Task details —
Return the entries exactly. Images are not part of the copy.

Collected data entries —

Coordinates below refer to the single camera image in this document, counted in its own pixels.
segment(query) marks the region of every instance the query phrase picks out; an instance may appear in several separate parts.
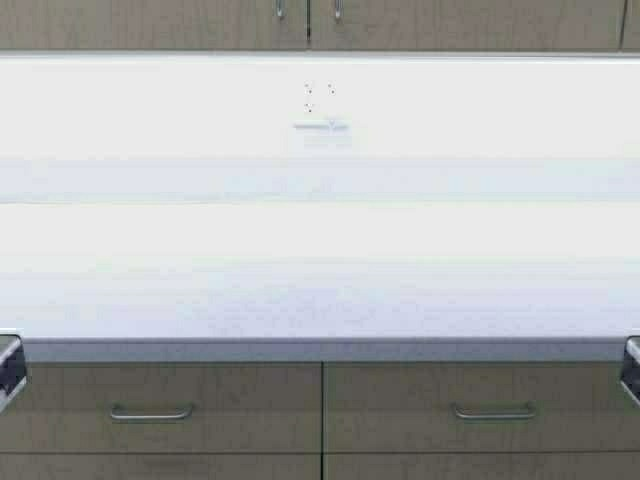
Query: cabinet handle
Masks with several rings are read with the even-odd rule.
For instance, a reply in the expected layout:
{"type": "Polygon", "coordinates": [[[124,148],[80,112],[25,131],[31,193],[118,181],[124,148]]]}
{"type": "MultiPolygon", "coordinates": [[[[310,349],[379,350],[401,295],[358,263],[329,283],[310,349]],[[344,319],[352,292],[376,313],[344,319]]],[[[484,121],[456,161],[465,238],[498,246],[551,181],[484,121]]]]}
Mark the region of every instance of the cabinet handle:
{"type": "Polygon", "coordinates": [[[276,15],[280,20],[284,18],[284,0],[276,0],[276,15]]]}
{"type": "Polygon", "coordinates": [[[456,418],[460,420],[473,420],[473,421],[510,421],[510,420],[533,420],[538,412],[531,403],[526,403],[524,408],[519,411],[506,411],[506,412],[472,412],[460,407],[457,403],[451,404],[451,410],[456,418]]]}
{"type": "Polygon", "coordinates": [[[120,406],[114,405],[111,408],[109,416],[111,420],[116,422],[128,422],[128,423],[162,423],[162,422],[176,422],[179,420],[186,420],[191,416],[194,410],[194,405],[187,405],[184,409],[179,410],[176,413],[169,413],[163,415],[141,415],[127,413],[127,410],[120,406]]]}
{"type": "Polygon", "coordinates": [[[336,5],[336,22],[339,22],[342,19],[342,0],[335,0],[336,5]]]}

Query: drawer
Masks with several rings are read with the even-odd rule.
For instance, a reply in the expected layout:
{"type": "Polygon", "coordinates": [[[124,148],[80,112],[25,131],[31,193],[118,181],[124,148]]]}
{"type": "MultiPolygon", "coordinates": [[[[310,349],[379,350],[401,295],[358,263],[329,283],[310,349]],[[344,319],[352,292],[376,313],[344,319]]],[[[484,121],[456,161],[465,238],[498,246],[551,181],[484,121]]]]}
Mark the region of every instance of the drawer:
{"type": "Polygon", "coordinates": [[[618,364],[332,365],[328,452],[639,450],[618,364]],[[480,415],[465,420],[458,415],[480,415]],[[529,417],[529,408],[535,416],[529,417]],[[495,419],[488,414],[515,415],[495,419]]]}
{"type": "Polygon", "coordinates": [[[2,452],[288,452],[320,450],[317,365],[81,365],[30,368],[0,416],[2,452]],[[110,413],[184,419],[114,421],[110,413]]]}
{"type": "Polygon", "coordinates": [[[319,455],[0,455],[11,480],[320,480],[319,455]]]}
{"type": "Polygon", "coordinates": [[[330,480],[632,480],[637,453],[328,455],[330,480]]]}

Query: upper cabinet
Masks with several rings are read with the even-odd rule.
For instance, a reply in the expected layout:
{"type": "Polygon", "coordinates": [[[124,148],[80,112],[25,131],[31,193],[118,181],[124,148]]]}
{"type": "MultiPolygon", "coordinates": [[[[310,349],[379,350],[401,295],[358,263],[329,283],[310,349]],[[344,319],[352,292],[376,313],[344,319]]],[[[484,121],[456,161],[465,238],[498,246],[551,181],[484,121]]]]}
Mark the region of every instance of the upper cabinet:
{"type": "Polygon", "coordinates": [[[622,48],[640,51],[640,0],[629,0],[622,48]]]}
{"type": "MultiPolygon", "coordinates": [[[[640,0],[630,1],[640,7],[640,0]]],[[[312,47],[616,50],[623,11],[624,0],[312,0],[312,47]]]]}
{"type": "Polygon", "coordinates": [[[0,49],[306,46],[306,0],[0,0],[0,49]]]}

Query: cabinet door
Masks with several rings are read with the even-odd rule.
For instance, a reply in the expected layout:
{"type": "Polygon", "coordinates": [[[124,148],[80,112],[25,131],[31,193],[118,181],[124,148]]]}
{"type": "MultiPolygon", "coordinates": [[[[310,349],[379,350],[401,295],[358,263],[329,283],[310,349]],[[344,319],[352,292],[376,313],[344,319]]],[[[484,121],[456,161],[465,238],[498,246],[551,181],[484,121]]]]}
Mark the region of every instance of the cabinet door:
{"type": "Polygon", "coordinates": [[[7,455],[11,480],[319,480],[318,455],[7,455]]]}
{"type": "Polygon", "coordinates": [[[622,48],[640,51],[640,0],[628,0],[622,48]]]}
{"type": "Polygon", "coordinates": [[[0,0],[0,49],[301,49],[306,17],[304,0],[0,0]]]}
{"type": "Polygon", "coordinates": [[[327,455],[328,480],[632,480],[640,455],[327,455]]]}
{"type": "Polygon", "coordinates": [[[319,50],[603,51],[618,48],[624,0],[314,0],[311,5],[312,46],[319,50]]]}
{"type": "Polygon", "coordinates": [[[1,452],[320,451],[316,365],[36,364],[29,374],[0,416],[1,452]]]}
{"type": "Polygon", "coordinates": [[[334,364],[330,453],[640,450],[619,365],[334,364]]]}

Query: countertop
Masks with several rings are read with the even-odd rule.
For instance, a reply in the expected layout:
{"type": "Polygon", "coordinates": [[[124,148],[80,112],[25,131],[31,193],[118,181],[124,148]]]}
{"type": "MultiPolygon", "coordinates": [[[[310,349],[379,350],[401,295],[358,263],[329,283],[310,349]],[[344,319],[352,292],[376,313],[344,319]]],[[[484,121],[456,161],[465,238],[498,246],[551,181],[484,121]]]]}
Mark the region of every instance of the countertop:
{"type": "Polygon", "coordinates": [[[638,208],[5,205],[0,329],[33,362],[618,361],[638,208]]]}

Output below —
Coordinates below refer to the single camera image in this document, counted in its own pixels.
segment(query) marks the region of every instance the query phrase picks out; an instance may appear in several separate parts.
Query: cabinet handle
Masks with several rings are read with the even-odd rule.
For instance, a reply in the expected layout:
{"type": "Polygon", "coordinates": [[[124,148],[80,112],[25,131],[31,193],[118,181],[124,148]]]}
{"type": "MultiPolygon", "coordinates": [[[[310,349],[379,350],[401,295],[358,263],[329,283],[310,349]],[[344,319],[352,292],[376,313],[344,319]]],[[[484,121],[456,161],[465,238],[498,246],[551,181],[484,121]]]]}
Mark the region of every instance of the cabinet handle:
{"type": "Polygon", "coordinates": [[[276,15],[280,20],[284,18],[284,0],[276,0],[276,15]]]}
{"type": "Polygon", "coordinates": [[[456,418],[460,420],[473,420],[473,421],[510,421],[510,420],[533,420],[538,412],[531,403],[526,403],[524,408],[519,411],[506,411],[506,412],[472,412],[460,407],[457,403],[451,404],[451,410],[456,418]]]}
{"type": "Polygon", "coordinates": [[[120,406],[114,405],[111,408],[109,416],[111,420],[116,422],[128,422],[128,423],[162,423],[162,422],[176,422],[179,420],[186,420],[191,416],[194,410],[194,405],[187,405],[184,409],[179,410],[176,413],[169,413],[163,415],[141,415],[127,413],[127,410],[120,406]]]}
{"type": "Polygon", "coordinates": [[[336,5],[336,22],[339,22],[342,19],[342,0],[335,0],[336,5]]]}

Query: drawer
Masks with several rings are read with the even-odd rule.
For instance, a reply in the expected layout:
{"type": "Polygon", "coordinates": [[[124,148],[80,112],[25,131],[31,193],[118,181],[124,148]]]}
{"type": "MultiPolygon", "coordinates": [[[[310,349],[379,350],[401,295],[358,263],[329,283],[310,349]],[[344,319],[352,292],[376,313],[344,319]]],[[[484,121],[456,161],[465,238],[498,246],[551,181],[484,121]]]]}
Mark the region of every instance of the drawer:
{"type": "Polygon", "coordinates": [[[618,364],[332,365],[328,452],[639,450],[618,364]],[[480,415],[465,420],[458,415],[480,415]],[[529,417],[529,408],[535,416],[529,417]],[[495,419],[488,414],[515,415],[495,419]]]}
{"type": "Polygon", "coordinates": [[[2,452],[288,452],[320,450],[317,365],[81,365],[30,368],[0,416],[2,452]],[[110,413],[184,419],[114,421],[110,413]]]}
{"type": "Polygon", "coordinates": [[[319,455],[0,455],[11,480],[320,480],[319,455]]]}
{"type": "Polygon", "coordinates": [[[330,480],[632,480],[637,453],[328,455],[330,480]]]}

Query: upper cabinet
Masks with several rings are read with the even-odd rule.
For instance, a reply in the expected layout:
{"type": "Polygon", "coordinates": [[[124,148],[80,112],[25,131],[31,193],[118,181],[124,148]]]}
{"type": "MultiPolygon", "coordinates": [[[[310,349],[379,350],[401,295],[358,263],[329,283],[310,349]],[[344,319],[352,292],[376,313],[344,319]]],[[[484,121],[456,161],[465,238],[498,246],[551,181],[484,121]]]]}
Mark the region of every instance of the upper cabinet:
{"type": "Polygon", "coordinates": [[[622,48],[640,51],[640,0],[629,0],[622,48]]]}
{"type": "MultiPolygon", "coordinates": [[[[640,0],[630,1],[640,7],[640,0]]],[[[312,47],[616,50],[623,11],[624,0],[312,0],[312,47]]]]}
{"type": "Polygon", "coordinates": [[[0,49],[306,46],[306,0],[0,0],[0,49]]]}

Query: cabinet door
Masks with several rings are read with the even-odd rule.
For instance, a reply in the expected layout:
{"type": "Polygon", "coordinates": [[[124,148],[80,112],[25,131],[31,193],[118,181],[124,148]]]}
{"type": "MultiPolygon", "coordinates": [[[[310,349],[379,350],[401,295],[358,263],[329,283],[310,349]],[[344,319],[352,292],[376,313],[344,319]]],[[[484,121],[456,161],[465,238],[498,246],[551,181],[484,121]]]]}
Mark the region of every instance of the cabinet door:
{"type": "Polygon", "coordinates": [[[7,455],[11,480],[319,480],[318,455],[7,455]]]}
{"type": "Polygon", "coordinates": [[[622,48],[640,51],[640,0],[628,0],[622,48]]]}
{"type": "Polygon", "coordinates": [[[0,0],[0,49],[301,49],[306,17],[304,0],[0,0]]]}
{"type": "Polygon", "coordinates": [[[327,455],[328,480],[632,480],[640,455],[327,455]]]}
{"type": "Polygon", "coordinates": [[[319,50],[603,51],[618,48],[624,0],[314,0],[311,5],[312,46],[319,50]]]}
{"type": "Polygon", "coordinates": [[[1,452],[320,451],[316,365],[36,364],[29,374],[0,416],[1,452]]]}
{"type": "Polygon", "coordinates": [[[334,364],[330,453],[640,450],[619,365],[334,364]]]}

Query: countertop
Masks with several rings are read with the even-odd rule.
For instance, a reply in the expected layout:
{"type": "Polygon", "coordinates": [[[124,148],[80,112],[25,131],[31,193],[118,181],[124,148]]]}
{"type": "MultiPolygon", "coordinates": [[[[310,349],[379,350],[401,295],[358,263],[329,283],[310,349]],[[344,319],[352,292],[376,313],[344,319]]],[[[484,121],[456,161],[465,238],[498,246],[551,181],[484,121]]]]}
Mark the region of every instance of the countertop:
{"type": "Polygon", "coordinates": [[[638,208],[5,205],[0,329],[33,362],[618,361],[638,208]]]}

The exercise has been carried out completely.